* WHAT THE TASK ASKS *
Reproduce all entries precisely, down to the last character.

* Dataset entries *
------------------------------------------------------------------------
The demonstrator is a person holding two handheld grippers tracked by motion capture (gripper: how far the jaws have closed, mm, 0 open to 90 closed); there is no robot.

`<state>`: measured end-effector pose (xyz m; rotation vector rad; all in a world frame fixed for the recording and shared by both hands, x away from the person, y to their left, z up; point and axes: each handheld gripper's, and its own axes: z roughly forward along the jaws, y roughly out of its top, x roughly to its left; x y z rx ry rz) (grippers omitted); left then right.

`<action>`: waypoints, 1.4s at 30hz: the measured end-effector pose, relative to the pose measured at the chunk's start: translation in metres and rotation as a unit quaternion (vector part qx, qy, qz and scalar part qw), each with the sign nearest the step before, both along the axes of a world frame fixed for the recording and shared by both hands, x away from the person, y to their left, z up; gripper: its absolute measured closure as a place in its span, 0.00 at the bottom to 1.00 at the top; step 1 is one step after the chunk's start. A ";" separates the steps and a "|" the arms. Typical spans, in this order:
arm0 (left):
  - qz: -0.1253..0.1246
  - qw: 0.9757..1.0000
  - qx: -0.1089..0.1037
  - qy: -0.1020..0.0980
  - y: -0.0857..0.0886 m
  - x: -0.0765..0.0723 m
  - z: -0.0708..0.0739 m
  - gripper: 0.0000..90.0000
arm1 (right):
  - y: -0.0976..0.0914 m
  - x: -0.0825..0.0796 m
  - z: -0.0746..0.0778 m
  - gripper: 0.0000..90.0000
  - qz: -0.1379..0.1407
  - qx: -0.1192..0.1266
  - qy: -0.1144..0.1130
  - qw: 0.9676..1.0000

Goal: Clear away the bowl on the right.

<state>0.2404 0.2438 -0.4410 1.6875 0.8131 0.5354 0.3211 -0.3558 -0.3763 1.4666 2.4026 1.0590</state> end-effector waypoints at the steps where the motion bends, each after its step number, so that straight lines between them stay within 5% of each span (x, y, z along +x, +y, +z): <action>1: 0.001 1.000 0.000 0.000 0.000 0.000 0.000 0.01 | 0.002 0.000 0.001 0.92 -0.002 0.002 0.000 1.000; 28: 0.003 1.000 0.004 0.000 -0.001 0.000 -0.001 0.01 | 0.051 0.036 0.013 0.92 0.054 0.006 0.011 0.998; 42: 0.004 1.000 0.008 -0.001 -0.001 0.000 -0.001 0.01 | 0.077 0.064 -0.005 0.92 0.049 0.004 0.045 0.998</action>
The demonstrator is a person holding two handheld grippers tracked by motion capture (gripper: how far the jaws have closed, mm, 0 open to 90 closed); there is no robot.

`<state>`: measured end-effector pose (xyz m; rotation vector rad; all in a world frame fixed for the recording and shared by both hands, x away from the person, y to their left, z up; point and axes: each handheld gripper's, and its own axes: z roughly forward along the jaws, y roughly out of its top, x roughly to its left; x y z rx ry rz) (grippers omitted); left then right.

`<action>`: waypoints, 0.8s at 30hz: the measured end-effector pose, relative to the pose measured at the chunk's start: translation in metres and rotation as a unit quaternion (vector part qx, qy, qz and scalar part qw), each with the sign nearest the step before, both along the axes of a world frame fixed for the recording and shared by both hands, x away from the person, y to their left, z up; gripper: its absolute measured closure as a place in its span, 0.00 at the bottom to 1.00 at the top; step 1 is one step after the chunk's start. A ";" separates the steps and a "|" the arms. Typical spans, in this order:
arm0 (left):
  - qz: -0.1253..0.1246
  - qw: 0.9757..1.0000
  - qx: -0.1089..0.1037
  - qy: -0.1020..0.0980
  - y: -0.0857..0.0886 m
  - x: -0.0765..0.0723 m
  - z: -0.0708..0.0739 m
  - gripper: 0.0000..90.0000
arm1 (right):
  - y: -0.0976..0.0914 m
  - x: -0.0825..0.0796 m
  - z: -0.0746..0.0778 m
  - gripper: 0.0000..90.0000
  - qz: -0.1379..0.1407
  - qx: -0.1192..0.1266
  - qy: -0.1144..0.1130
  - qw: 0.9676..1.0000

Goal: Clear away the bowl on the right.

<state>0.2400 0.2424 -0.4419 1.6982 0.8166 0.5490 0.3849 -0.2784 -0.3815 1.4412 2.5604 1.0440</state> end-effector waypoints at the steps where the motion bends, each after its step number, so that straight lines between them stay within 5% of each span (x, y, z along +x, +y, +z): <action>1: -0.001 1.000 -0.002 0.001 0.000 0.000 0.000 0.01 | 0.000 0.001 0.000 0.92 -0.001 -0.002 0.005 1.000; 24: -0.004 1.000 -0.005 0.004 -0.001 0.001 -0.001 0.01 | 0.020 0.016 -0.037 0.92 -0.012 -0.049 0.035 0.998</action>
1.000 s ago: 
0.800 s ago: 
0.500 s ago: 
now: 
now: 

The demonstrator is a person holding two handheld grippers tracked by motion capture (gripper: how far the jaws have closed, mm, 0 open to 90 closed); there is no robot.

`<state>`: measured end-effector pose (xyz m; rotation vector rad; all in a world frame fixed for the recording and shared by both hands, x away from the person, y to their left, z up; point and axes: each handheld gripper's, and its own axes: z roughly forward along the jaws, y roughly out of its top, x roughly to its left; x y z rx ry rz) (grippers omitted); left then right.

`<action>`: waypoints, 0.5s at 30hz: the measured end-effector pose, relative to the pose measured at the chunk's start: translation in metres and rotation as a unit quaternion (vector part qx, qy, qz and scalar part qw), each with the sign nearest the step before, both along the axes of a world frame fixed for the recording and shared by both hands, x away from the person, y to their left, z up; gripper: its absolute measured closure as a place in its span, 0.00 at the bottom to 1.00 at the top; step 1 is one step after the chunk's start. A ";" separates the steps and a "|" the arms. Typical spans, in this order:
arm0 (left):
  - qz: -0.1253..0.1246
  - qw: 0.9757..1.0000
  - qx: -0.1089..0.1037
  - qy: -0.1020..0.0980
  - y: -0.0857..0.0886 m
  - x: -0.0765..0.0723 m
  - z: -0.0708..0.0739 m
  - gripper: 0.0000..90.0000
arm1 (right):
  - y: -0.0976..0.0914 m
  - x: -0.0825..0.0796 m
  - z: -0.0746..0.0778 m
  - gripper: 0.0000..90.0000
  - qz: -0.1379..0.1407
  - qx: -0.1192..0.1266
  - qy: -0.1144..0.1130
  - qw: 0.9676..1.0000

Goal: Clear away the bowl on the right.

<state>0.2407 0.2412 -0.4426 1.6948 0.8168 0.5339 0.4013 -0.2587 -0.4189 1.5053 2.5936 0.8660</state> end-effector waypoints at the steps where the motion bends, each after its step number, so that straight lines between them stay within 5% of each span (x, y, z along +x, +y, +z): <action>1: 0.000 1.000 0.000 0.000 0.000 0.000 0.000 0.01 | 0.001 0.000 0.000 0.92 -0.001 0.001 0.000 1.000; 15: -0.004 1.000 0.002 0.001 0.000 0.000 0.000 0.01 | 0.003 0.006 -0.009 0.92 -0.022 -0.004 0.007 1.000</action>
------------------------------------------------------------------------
* EXERCISE OUTPUT *
The demonstrator is a person holding two handheld grippers tracked by motion capture (gripper: how far the jaws have closed, mm, 0 open to 90 closed); there is no robot.

`<state>`: measured end-effector pose (xyz m; rotation vector rad; all in a world frame fixed for the recording and shared by both hands, x away from the person, y to their left, z up; point and axes: each handheld gripper's, and its own axes: z roughly forward along the jaws, y roughly out of its top, x roughly to its left; x y z rx ry rz) (grippers omitted); left then right.

`<action>`: waypoints, 1.4s at 30hz: the measured end-effector pose, relative to the pose measured at the chunk's start: translation in metres and rotation as a unit quaternion (vector part qx, qy, qz and scalar part qw), each with the sign nearest the step before, both along the axes of a world frame fixed for the recording and shared by both hands, x away from the person, y to their left, z up; gripper: its absolute measured closure as a place in its span, 0.00 at the bottom to 1.00 at the top; step 1 is one step after the chunk's start. A ";" separates the steps and a "|" the arms. Typical spans, in this order:
arm0 (left):
  - qz: -0.1253..0.1246
  - qw: 0.9757..1.0000
  - qx: -0.1089..0.1037
  - qy: -0.1020..0.0980
  - y: -0.0857..0.0886 m
  - x: -0.0765..0.0723 m
  - z: -0.0708..0.0739 m
  - gripper: 0.0000..90.0000
arm1 (right):
  - y: -0.0976..0.0914 m
  - x: -0.0825..0.0796 m
  - z: -0.0746..0.0778 m
  - gripper: 0.0000..90.0000
  - qz: -0.1379..0.1407
  - qx: -0.1192..0.1266
  - qy: -0.1144..0.1130
  - qw: 0.9676..1.0000

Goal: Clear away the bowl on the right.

<state>0.2404 0.2438 -0.4410 1.6875 0.8131 0.5354 0.3211 -0.3558 -0.3763 1.4666 2.4026 1.0590</state> end-effector waypoints at the steps where the motion bends, each after its step number, so that straight lines between them stay within 5% of each span (x, y, z along +x, +y, +z): <action>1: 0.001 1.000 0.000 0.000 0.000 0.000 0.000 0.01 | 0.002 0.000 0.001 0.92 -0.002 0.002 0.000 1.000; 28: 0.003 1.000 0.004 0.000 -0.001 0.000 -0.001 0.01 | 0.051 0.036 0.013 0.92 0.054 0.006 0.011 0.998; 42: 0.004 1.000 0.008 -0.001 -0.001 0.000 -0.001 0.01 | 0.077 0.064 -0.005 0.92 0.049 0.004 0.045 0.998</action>
The demonstrator is a person holding two handheld grippers tracked by motion capture (gripper: how far the jaws have closed, mm, 0 open to 90 closed); there is no robot.

`<state>`: measured end-effector pose (xyz m; rotation vector rad; all in a world frame fixed for the recording and shared by both hands, x away from the person, y to their left, z up; point and axes: each handheld gripper's, and its own axes: z roughly forward along the jaws, y roughly out of its top, x roughly to its left; x y z rx ry rz) (grippers omitted); left then right.

`<action>`: waypoints, 0.8s at 30hz: the measured end-effector pose, relative to the pose measured at the chunk's start: translation in metres and rotation as a unit quaternion (vector part qx, qy, qz and scalar part qw), each with the sign nearest the step before, both along the axes of a world frame fixed for the recording and shared by both hands, x away from the person, y to their left, z up; gripper: its absolute measured closure as a place in its span, 0.00 at the bottom to 1.00 at the top; step 1 is one step after the chunk's start. A ";" separates the steps and a "|" the arms. Typical spans, in this order:
arm0 (left):
  - qz: -0.1253..0.1246
  - qw: 0.9757..1.0000
  - qx: -0.1089..0.1037
  - qy: -0.1020..0.0980
  - y: -0.0857..0.0886 m
  - x: -0.0765..0.0723 m
  - z: -0.0708..0.0739 m
  - gripper: 0.0000..90.0000
arm1 (right):
  - y: -0.0976..0.0914 m
  - x: -0.0825..0.0796 m
  - z: -0.0746..0.0778 m
  - gripper: 0.0000..90.0000
  - qz: -0.1379..0.1407
  - qx: -0.1192..0.1266
  - qy: -0.1144..0.1130
  - qw: 0.9676..1.0000

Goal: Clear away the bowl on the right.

<state>0.2400 0.2424 -0.4419 1.6982 0.8166 0.5490 0.3849 -0.2784 -0.3815 1.4412 2.5604 1.0440</state> end-effector waypoints at the steps where the motion bends, each after its step number, so that straight lines between them stay within 5% of each span (x, y, z along +x, +y, +z): <action>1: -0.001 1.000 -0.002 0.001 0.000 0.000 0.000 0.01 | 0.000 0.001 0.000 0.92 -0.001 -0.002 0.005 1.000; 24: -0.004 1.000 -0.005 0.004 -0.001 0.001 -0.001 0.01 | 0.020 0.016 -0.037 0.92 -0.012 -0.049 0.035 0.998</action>
1.000 s ago: 
0.800 s ago: 
0.500 s ago: 
now: 
now: 

The demonstrator is a person holding two handheld grippers tracked by motion capture (gripper: how far the jaws have closed, mm, 0 open to 90 closed); there is no robot.

`<state>`: measured end-effector pose (xyz m; rotation vector rad; all in a world frame fixed for the recording and shared by both hands, x away from the person, y to their left, z up; point and axes: each handheld gripper's, and its own axes: z roughly forward along the jaws, y roughly out of its top, x roughly to its left; x y z rx ry rz) (grippers omitted); left then right.

`<action>`: waypoints, 0.5s at 30hz: the measured end-effector pose, relative to the pose measured at the chunk's start: translation in metres and rotation as a unit quaternion (vector part qx, qy, qz and scalar part qw), each with the sign nearest the step before, both along the axes of a world frame fixed for the recording and shared by both hands, x away from the person, y to their left, z up; gripper: its absolute measured closure as a place in its span, 0.00 at the bottom to 1.00 at the top; step 1 is one step after the chunk's start. A ";" separates the steps and a "|" the arms. Typical spans, in this order:
arm0 (left):
  - qz: -0.1253..0.1246
  - qw: 0.9757..1.0000
  - qx: -0.1089..0.1037
  - qy: -0.1020..0.0980
  - y: -0.0857..0.0886 m
  - x: -0.0765..0.0723 m
  - z: -0.0708..0.0739 m
  - gripper: 0.0000..90.0000
arm1 (right):
  - y: -0.0976..0.0914 m
  - x: -0.0825..0.0796 m
  - z: -0.0746..0.0778 m
  - gripper: 0.0000..90.0000
  - qz: -0.1379..0.1407
  - qx: -0.1192..0.1266
  - qy: -0.1144..0.1130
  - qw: 0.9676..1.0000

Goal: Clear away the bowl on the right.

<state>0.2407 0.2412 -0.4426 1.6948 0.8168 0.5339 0.4013 -0.2587 -0.4189 1.5053 2.5936 0.8660</state> end-effector waypoints at the steps where the motion bends, each after its step number, so that straight lines between them stay within 5% of each span (x, y, z along +x, +y, +z): <action>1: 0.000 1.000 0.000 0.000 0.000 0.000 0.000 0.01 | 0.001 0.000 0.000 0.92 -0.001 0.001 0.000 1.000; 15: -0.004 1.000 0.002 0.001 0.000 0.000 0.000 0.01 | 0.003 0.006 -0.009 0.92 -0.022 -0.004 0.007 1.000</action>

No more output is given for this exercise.